Incluye en tu dieta diaria estos alimentos que ayudarán a mejorar tus habilidades cognitivas y tu enfoque.
Verdura verde.
Las coles de Bruselas, el brócoli o las espinacas contienen vitamina A, vitaminas del grupo B y antioxidantes que ayudan al buen funcionamiento de la memoria y aumentan su longevidad.
Las verduras, en general, deben estar presentes al menos en dos raciones al día, alternando entre todas sus variedades aunque puede darse más importancia a las citadas. Para aprovechar todos sus nutrientes, se recomienda consumirlas al vapor o incluso crudas.
Pescado azul
El pescado es fuente de fósforo, que forma parte indispensable de las membranas de las neuronas. También destacamos en el pescado azul el omega 3, que tiene un papel protector frente a la progresión del deterioro cognitivo, por lo que actúa contra las patologías neurodegenerativas.
Está demostrado que el consumo de pescado influye en aspectos como la memoria, el aprendizaje y la inteligencia. El consumo de pescado debe ser superior al consumo de carne y debemos incluir el pescado azul (atún, salmón, trucha, caballa…) al menos dos veces por semana en nuestra dieta.
Frutos secos
Además de que son gran fuente de omega 3, del que ya hemos hablado, aportan fósforo, magnesio, vitamina E y vitaminas del grupo B.

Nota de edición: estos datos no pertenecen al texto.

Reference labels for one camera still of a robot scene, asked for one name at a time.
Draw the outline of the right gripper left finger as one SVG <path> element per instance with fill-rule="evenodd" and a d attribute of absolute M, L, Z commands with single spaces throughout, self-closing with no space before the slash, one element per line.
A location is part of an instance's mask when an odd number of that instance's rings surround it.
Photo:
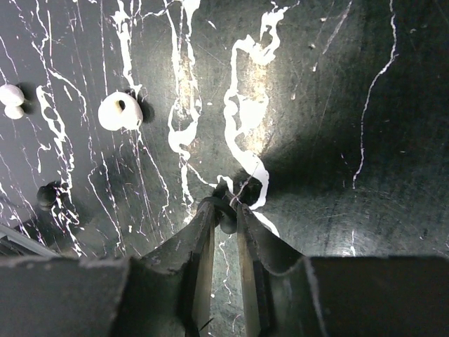
<path fill-rule="evenodd" d="M 111 336 L 207 336 L 215 250 L 215 207 L 159 248 L 130 260 Z"/>

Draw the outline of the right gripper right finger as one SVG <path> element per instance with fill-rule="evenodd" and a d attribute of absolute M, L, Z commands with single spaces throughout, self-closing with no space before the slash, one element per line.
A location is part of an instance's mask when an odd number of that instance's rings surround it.
<path fill-rule="evenodd" d="M 327 336 L 311 259 L 268 230 L 245 204 L 237 239 L 248 336 Z"/>

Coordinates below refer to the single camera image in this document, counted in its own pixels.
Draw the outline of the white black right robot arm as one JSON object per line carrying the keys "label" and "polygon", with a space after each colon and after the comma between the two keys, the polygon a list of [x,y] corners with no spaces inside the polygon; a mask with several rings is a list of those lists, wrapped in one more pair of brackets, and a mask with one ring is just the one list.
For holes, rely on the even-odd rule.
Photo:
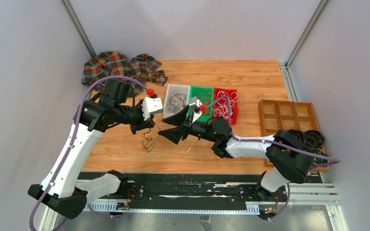
{"label": "white black right robot arm", "polygon": [[228,121],[221,117],[209,122],[200,122],[188,113],[186,106],[181,112],[163,119],[173,127],[159,131],[159,135],[178,144],[188,136],[213,143],[211,149],[220,158],[253,157],[267,159],[273,168],[265,171],[256,184],[256,194],[264,201],[271,199],[276,191],[288,184],[305,182],[313,163],[311,150],[303,142],[285,130],[278,130],[275,135],[247,138],[233,134]]}

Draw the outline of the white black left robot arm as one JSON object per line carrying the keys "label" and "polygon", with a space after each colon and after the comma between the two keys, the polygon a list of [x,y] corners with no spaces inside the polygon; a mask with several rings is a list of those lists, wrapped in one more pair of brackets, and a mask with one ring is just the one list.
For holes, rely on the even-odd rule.
{"label": "white black left robot arm", "polygon": [[93,147],[110,128],[129,125],[131,132],[154,127],[154,115],[163,111],[161,99],[152,89],[147,96],[126,105],[132,80],[128,77],[107,78],[105,89],[83,101],[73,118],[69,137],[51,171],[28,194],[66,219],[75,219],[90,202],[112,194],[122,199],[128,194],[127,177],[115,170],[77,183],[80,171]]}

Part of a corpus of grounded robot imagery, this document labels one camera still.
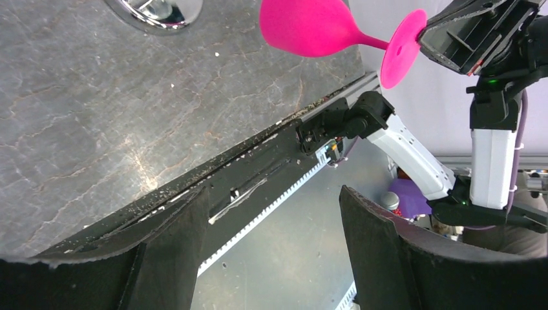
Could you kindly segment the chrome wire wine glass rack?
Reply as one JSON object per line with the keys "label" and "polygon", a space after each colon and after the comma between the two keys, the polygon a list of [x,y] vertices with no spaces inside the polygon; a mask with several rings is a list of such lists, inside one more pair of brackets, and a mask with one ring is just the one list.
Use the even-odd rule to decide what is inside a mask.
{"label": "chrome wire wine glass rack", "polygon": [[149,34],[168,36],[182,31],[200,15],[203,0],[105,0],[127,24]]}

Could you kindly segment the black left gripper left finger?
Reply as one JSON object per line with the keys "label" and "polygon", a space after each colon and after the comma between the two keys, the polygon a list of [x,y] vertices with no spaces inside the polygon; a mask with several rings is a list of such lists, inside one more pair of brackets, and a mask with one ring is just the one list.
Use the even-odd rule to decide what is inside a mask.
{"label": "black left gripper left finger", "polygon": [[202,188],[39,272],[57,309],[189,309],[209,216]]}

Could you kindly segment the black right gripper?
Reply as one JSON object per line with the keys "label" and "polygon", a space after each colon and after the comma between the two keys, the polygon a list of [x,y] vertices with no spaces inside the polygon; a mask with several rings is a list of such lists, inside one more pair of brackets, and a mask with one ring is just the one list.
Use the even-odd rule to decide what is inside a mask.
{"label": "black right gripper", "polygon": [[422,53],[459,74],[477,74],[531,23],[539,1],[452,1],[418,36]]}

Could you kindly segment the pink plastic wine glass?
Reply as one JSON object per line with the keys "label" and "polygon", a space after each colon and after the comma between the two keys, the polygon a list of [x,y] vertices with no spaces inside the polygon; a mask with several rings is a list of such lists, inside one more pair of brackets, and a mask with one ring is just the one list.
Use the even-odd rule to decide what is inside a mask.
{"label": "pink plastic wine glass", "polygon": [[379,79],[382,87],[390,89],[402,81],[418,56],[418,36],[427,25],[427,13],[410,12],[389,41],[362,32],[343,1],[263,1],[258,25],[271,47],[302,57],[326,57],[354,45],[384,50]]}

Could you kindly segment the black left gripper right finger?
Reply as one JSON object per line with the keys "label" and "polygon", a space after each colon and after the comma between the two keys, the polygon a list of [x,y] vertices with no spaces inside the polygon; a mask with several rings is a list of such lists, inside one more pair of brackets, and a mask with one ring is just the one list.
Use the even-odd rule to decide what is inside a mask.
{"label": "black left gripper right finger", "polygon": [[378,206],[355,189],[339,195],[363,309],[524,309],[522,261],[455,242]]}

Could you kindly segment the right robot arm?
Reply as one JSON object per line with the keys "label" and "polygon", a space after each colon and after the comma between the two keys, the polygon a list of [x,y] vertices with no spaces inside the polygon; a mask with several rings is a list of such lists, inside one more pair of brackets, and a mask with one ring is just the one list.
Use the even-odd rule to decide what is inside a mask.
{"label": "right robot arm", "polygon": [[513,204],[526,88],[547,76],[541,1],[351,1],[358,24],[380,34],[401,18],[379,80],[383,108],[394,101],[420,131],[391,112],[367,138],[420,188],[448,225],[513,225],[547,231],[547,213]]}

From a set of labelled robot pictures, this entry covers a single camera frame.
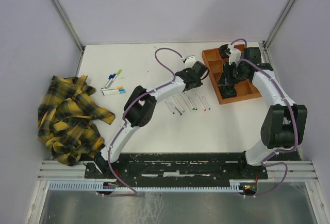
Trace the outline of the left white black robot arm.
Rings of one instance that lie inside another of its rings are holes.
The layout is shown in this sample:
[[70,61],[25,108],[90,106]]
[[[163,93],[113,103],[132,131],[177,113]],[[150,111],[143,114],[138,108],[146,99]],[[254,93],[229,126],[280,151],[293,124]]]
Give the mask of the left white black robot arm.
[[96,172],[104,178],[110,177],[114,172],[113,163],[132,135],[151,121],[156,105],[175,94],[200,87],[209,72],[207,66],[197,61],[165,83],[152,88],[137,86],[124,106],[122,123],[115,136],[94,157]]

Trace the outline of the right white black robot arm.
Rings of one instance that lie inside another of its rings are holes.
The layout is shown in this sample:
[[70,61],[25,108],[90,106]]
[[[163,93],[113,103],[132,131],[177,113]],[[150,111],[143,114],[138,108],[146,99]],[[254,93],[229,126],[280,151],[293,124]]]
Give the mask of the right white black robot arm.
[[249,80],[269,107],[260,130],[260,140],[245,152],[245,161],[236,166],[240,177],[249,178],[255,173],[255,166],[280,152],[296,150],[303,139],[307,108],[297,105],[285,93],[271,64],[262,62],[258,47],[239,50],[232,44],[225,44],[218,51],[225,60],[218,81],[222,98],[237,97],[235,85]]

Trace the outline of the pastel purple highlighter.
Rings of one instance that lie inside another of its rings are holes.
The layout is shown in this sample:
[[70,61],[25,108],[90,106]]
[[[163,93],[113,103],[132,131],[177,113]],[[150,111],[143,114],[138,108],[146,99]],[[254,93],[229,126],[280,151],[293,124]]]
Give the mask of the pastel purple highlighter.
[[185,113],[185,109],[182,107],[182,105],[180,104],[180,102],[178,101],[178,99],[175,96],[173,96],[173,99],[176,102],[176,104],[178,105],[178,108],[179,108],[180,112],[181,113]]

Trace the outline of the black marker pen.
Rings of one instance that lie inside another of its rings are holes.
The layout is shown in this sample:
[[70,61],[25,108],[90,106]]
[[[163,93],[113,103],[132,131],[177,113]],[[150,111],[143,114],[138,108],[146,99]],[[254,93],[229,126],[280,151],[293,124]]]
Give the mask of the black marker pen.
[[165,101],[165,104],[168,107],[168,109],[171,111],[171,113],[175,114],[175,111],[173,110],[172,106],[167,101]]

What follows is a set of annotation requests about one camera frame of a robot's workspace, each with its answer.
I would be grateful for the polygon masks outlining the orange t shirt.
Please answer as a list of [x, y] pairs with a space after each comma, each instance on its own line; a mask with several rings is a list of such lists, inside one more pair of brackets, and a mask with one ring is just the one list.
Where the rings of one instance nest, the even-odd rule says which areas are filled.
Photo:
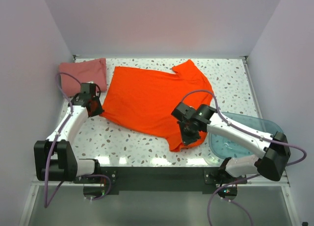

Los frutos secos son ricos en antioxidantes que retrasan el envejecimiento de nuestras neuronas. Destacan las nueces y se recomienda un consumo moderado de frutos secos por su aporte calórico. Un puñadito al día sería lo aconsejado.
Fruta
Dentro de este grupo destacamos los frutos rojos, sobre todo los arándanos, y la manzana. Los frutos rojos son fuente de vitamina C, ácido fólico, minerales y antioxidantes que son buenos compañeros para mantener una memoria sana. El consumo de fruta debe ser como mínimo de 3 piezas al día, tomadas como postre o como tentempiés.
Integrales
El ácido fólico y la vitamina B6 que contienen los alimentos integrales ayudan a mantener en forma el cerebro. Gracias al aporte de fibra, se controla el nivel de azúcar y colesterol en sangre, que son parámetros de la salud cerebral.
Mejoran la concentración y el rendimiento en etapas de esfuerzo mental y combaten el estrés. Se aconseja que la alimentación esté basada en alimentos integrales en detrimento de los refinados. Deben suponer alrededor del 50% de nuestra dieta.